Side effects of Berodual
When using Berodual®, as with any drug, certain side effects can occur, although these do not necessarily occur because each person tolerates drugs differently. If side effects occur, a doctor should be informed, depending on the severity of the symptoms. The occurrence of coughing is often reported after the use of Berodual®.
Occasionally patients complain of headaches, trembling, nervousness, dizziness, palpitations, a rise in blood pressure and an increased heart rate (tachycardia), as well as nausea, vomiting and dry mouth. In addition, the use of Berodual® can occasionally lead to inflammation in the throat area and voice formation disorders. Rarely does the use of Berodual® lead to allergic reactions with skin rashes, psychological changes, and a drop in the potassium level in the blood.
In rare cases, eye complaints are accompanied by heart complaints (angina pectoris, supraventricular tachycardia), lung constrictions (paradoxical bronchospasms) and muscular complaints are also rare. Furthermore, a lack of platelets, which are responsible for the clotting of the blood, is rarely reported (thrombocytopenia). Rare possible gastrointestinal complaints are: Very rarely there can also be an increase in blood sugar levels. – Increase in intraocular pressure
- Eye Pain
- Corneal swelling
- Feeling of fullness Völlegefu
- Constipation
- Diarrhoea
- Heartburn
Interactions of Berodual
Since the use of Berodual® may cause the potassium level in the blood to drop, any additional intake of potassium-lowering drugs (theophylline, corticosteroids, certain diuretics, digitalis) must be carefully weighed and monitored. The effect of Beroduals® can be enhanced by the simultaneous intake of other so-called beta-adrenergic sympathomimetics and other anticholinergics; strong side effect reactions are also possible with these intake combinations.
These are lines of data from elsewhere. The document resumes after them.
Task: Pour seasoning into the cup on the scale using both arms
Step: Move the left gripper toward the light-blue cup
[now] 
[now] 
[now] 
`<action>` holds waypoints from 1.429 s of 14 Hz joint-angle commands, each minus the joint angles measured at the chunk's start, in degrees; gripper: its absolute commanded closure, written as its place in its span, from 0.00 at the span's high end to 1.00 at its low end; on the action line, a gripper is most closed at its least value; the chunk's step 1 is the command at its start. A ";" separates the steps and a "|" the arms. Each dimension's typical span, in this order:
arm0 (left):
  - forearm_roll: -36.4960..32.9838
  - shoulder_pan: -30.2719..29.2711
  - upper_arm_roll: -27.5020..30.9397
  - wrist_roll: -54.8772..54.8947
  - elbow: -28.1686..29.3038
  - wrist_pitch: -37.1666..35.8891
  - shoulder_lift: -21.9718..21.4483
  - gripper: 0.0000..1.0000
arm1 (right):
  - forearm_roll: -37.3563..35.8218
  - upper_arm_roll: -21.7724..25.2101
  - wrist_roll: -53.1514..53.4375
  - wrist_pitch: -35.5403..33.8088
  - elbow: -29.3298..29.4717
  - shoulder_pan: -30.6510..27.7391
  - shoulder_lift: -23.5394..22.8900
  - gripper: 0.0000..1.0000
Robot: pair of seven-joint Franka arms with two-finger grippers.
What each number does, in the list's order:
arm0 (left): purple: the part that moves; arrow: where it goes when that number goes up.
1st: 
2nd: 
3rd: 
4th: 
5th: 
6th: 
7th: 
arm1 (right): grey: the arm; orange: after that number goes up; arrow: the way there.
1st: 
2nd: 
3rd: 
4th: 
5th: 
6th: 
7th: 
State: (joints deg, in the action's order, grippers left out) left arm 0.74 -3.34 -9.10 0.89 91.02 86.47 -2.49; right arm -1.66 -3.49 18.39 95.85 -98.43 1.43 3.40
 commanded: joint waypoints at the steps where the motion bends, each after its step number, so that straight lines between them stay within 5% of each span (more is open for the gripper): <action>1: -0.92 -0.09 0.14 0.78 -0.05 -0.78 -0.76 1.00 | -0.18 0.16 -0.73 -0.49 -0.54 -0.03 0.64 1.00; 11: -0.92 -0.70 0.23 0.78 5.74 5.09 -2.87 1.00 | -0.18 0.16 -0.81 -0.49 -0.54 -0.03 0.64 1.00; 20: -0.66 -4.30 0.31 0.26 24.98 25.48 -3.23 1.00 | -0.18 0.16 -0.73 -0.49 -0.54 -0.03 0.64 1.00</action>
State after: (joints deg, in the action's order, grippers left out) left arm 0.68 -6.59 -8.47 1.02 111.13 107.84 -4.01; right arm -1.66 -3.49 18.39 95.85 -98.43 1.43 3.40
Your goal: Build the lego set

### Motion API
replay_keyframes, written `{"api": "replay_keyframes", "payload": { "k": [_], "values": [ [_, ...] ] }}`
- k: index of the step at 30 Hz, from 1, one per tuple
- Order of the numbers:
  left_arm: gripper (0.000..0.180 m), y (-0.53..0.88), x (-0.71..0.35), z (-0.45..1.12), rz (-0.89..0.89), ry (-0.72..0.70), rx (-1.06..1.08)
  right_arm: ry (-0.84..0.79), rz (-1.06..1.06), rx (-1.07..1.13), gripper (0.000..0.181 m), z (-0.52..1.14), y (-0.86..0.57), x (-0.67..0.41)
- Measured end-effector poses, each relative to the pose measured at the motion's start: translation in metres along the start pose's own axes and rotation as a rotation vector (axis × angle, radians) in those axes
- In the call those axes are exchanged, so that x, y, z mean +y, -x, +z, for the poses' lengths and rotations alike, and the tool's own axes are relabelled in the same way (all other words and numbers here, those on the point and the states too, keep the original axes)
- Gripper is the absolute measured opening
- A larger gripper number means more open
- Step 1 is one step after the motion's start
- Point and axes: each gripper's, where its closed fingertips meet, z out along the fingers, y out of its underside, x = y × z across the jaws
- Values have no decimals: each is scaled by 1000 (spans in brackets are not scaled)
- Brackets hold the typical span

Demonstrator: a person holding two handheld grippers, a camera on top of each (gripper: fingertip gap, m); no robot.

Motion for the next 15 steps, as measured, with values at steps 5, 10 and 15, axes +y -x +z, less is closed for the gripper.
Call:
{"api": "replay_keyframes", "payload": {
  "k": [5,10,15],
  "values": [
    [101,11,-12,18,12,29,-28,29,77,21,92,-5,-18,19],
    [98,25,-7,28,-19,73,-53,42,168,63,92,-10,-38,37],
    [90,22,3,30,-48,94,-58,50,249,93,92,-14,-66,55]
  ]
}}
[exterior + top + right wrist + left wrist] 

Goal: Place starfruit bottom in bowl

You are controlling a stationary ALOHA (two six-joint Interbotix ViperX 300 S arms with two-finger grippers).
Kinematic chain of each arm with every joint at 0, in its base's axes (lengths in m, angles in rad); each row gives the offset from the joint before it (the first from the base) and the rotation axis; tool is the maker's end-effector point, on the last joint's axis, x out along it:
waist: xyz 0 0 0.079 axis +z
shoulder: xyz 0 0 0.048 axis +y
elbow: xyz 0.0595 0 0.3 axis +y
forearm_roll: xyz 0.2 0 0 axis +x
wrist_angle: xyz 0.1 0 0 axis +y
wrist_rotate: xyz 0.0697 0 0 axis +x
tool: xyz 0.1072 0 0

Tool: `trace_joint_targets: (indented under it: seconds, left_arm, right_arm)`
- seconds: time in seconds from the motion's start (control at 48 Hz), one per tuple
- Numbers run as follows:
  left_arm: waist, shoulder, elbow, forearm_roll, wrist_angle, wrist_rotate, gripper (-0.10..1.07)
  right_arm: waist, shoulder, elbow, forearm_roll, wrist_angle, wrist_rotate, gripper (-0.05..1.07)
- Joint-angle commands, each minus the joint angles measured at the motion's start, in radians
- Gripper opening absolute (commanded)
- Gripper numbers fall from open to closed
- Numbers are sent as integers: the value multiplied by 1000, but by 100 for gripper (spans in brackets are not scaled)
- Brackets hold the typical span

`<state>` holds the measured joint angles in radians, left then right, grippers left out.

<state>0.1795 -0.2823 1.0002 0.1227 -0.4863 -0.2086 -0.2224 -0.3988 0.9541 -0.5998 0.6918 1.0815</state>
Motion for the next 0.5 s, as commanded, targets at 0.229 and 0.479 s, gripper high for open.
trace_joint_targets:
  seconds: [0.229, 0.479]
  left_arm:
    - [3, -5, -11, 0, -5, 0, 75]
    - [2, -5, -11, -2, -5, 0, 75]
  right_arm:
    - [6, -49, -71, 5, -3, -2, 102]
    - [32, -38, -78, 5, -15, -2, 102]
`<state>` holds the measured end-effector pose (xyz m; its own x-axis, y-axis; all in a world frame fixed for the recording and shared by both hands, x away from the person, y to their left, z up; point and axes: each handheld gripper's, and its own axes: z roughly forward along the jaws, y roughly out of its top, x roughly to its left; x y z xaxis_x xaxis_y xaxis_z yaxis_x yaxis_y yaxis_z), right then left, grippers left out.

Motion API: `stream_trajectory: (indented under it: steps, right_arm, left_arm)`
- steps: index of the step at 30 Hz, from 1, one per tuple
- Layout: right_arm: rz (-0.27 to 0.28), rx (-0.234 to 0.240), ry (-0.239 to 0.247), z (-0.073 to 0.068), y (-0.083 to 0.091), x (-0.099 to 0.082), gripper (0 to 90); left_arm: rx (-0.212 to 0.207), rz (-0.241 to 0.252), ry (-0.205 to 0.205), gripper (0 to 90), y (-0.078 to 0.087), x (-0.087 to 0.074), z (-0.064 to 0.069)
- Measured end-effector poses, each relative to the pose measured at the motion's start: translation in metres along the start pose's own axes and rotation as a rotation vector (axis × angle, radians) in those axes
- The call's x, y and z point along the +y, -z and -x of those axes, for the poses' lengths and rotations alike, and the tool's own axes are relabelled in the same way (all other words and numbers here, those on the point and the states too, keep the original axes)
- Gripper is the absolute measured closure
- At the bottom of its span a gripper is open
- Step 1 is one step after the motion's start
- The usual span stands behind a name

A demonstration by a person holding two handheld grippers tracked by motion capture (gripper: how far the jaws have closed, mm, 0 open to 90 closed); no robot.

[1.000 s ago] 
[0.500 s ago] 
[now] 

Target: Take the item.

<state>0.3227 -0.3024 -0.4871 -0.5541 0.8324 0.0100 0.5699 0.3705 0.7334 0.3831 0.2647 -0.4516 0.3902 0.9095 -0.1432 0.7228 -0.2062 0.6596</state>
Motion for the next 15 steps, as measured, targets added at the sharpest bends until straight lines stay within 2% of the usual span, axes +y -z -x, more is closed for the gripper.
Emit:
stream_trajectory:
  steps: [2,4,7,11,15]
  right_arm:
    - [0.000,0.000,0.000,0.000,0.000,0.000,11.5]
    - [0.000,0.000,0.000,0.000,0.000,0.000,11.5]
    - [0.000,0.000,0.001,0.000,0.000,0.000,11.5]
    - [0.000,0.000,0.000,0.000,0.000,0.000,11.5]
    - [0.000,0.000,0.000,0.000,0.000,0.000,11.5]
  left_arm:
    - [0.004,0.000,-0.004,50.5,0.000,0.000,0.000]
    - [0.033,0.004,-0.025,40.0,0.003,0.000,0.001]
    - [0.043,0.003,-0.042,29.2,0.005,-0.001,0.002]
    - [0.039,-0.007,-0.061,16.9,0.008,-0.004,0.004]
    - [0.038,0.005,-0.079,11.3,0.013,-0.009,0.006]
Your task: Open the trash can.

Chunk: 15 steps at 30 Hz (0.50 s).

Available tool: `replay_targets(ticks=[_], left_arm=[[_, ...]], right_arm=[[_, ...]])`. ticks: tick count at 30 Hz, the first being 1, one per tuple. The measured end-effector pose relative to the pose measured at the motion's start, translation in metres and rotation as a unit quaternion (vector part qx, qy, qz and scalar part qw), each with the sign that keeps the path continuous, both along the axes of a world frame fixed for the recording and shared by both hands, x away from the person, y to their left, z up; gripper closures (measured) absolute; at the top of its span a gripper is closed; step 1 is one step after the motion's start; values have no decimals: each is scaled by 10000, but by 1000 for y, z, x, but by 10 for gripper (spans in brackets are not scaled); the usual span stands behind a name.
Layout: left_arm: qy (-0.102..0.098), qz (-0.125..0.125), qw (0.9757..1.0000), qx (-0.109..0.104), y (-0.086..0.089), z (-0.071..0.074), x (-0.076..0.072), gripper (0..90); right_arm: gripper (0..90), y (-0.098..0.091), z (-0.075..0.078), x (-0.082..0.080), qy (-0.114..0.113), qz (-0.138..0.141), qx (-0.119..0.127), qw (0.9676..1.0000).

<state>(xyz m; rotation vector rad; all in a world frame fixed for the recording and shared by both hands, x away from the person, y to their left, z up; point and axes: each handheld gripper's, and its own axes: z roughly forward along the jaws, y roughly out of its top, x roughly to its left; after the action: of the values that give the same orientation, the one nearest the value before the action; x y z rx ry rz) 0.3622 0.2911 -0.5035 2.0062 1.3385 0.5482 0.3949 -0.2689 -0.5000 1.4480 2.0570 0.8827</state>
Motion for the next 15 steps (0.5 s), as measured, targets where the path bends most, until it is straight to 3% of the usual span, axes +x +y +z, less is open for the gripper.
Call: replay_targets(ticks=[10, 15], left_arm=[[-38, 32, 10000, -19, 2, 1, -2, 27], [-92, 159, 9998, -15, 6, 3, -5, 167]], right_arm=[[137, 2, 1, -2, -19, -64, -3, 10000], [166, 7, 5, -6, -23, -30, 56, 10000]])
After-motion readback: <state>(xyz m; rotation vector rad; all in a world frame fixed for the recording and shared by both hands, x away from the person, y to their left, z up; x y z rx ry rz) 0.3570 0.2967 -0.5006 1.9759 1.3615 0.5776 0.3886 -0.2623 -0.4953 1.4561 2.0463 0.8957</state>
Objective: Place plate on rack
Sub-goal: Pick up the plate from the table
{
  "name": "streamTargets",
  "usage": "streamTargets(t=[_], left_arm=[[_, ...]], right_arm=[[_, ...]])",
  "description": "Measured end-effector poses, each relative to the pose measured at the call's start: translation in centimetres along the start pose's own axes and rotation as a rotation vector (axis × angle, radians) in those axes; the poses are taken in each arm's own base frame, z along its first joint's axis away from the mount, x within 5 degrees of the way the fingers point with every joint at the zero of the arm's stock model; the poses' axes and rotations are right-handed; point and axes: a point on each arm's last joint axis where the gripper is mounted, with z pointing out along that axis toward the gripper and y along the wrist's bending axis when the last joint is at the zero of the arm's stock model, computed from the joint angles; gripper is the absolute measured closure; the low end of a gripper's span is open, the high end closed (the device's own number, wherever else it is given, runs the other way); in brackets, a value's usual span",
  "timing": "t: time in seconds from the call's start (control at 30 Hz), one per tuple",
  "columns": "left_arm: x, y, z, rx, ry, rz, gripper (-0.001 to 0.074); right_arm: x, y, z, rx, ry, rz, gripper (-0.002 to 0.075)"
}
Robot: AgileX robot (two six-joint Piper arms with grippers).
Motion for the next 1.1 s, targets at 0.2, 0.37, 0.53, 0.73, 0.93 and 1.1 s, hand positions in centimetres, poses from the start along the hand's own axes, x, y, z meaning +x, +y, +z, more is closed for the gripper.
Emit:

The effect of Berodual® is attenuated by blood pressure lowering drugs such as beta-blockers.
Although no specific incompatibilities between Berodual® and alcohol are known to date, the principle should apply here, as with any drug, that the consumption of alcohol should be avoided as far as possible while taking drugs. However, since Berodual® is not expected to pose a particularly serious risk to the liver, moderate alcohol consumption is generally considered harmless and is therefore permitted. Berodual® even contains small amounts of alcohol itself.
Unfortunately, the data available on studies on the tolerance of Berodual® during pregnancy is very thin. Therefore, according to the current state of knowledge, a risk to mother and child cannot be ruled out, which is why the use of Berodual® during pregnancy is generally not recommended. In particularly severe cases of illness which cannot be controlled without Berodual®, an attempt at therapy in reduced doses may be made under certain circumstances after consulting the doctor. The same applies to breastfeeding: here too, it is not sufficiently clear whether the drug can be transmitted via breast milk and whether, in this case, it can harm the child. For this reason, Berodual® should not be taken during the breastfeeding period if at all possible, and only in absolutely exceptional cases should an attempt be made after consulting a doctor.